YOUR ASSIGNMENT: Among the lines below, some may hold the word "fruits"; state how many do, giving only the number.
+++ INFORMATION SUPPLIED +++
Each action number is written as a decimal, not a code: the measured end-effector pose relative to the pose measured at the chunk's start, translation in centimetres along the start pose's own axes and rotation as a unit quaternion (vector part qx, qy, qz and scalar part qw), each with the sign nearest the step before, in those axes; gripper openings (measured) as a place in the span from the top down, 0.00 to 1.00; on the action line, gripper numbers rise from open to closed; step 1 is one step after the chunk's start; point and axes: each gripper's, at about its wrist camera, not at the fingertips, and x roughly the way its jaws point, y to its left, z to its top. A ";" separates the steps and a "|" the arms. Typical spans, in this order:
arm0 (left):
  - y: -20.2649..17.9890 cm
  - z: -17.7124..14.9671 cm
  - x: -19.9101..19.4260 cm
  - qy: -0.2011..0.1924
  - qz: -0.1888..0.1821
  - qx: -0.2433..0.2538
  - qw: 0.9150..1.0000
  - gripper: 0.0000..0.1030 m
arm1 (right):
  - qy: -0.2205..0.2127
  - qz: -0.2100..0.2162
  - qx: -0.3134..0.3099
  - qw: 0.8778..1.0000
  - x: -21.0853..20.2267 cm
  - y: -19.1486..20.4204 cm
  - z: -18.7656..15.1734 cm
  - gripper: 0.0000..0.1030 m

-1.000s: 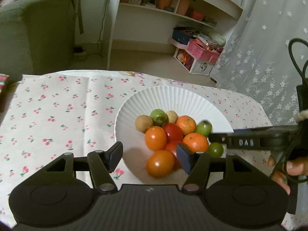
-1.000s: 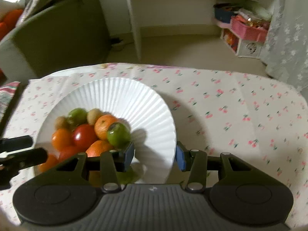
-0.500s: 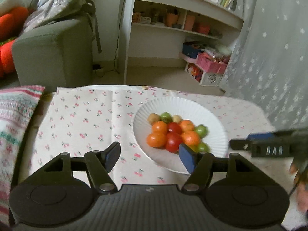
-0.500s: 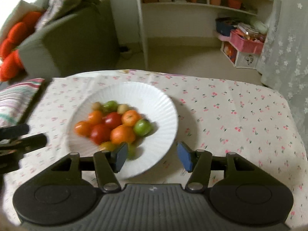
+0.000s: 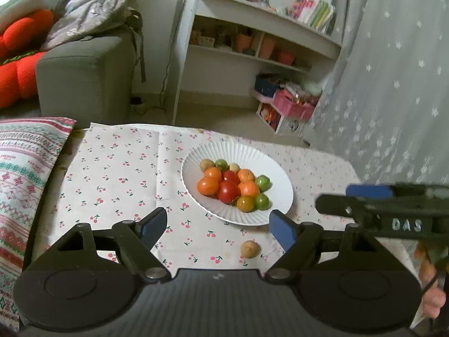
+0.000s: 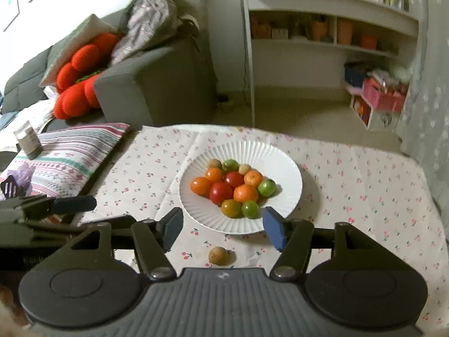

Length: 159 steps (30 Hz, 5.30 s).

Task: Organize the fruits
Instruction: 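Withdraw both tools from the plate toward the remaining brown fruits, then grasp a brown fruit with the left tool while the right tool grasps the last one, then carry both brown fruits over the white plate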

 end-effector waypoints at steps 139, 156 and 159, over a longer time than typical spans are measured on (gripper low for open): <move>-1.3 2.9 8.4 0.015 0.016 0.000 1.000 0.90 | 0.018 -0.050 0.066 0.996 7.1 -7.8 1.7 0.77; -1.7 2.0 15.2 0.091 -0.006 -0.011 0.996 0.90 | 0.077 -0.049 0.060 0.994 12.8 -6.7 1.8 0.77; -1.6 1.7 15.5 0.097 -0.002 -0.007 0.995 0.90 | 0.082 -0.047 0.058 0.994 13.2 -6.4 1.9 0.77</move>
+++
TASK ANSWER: 2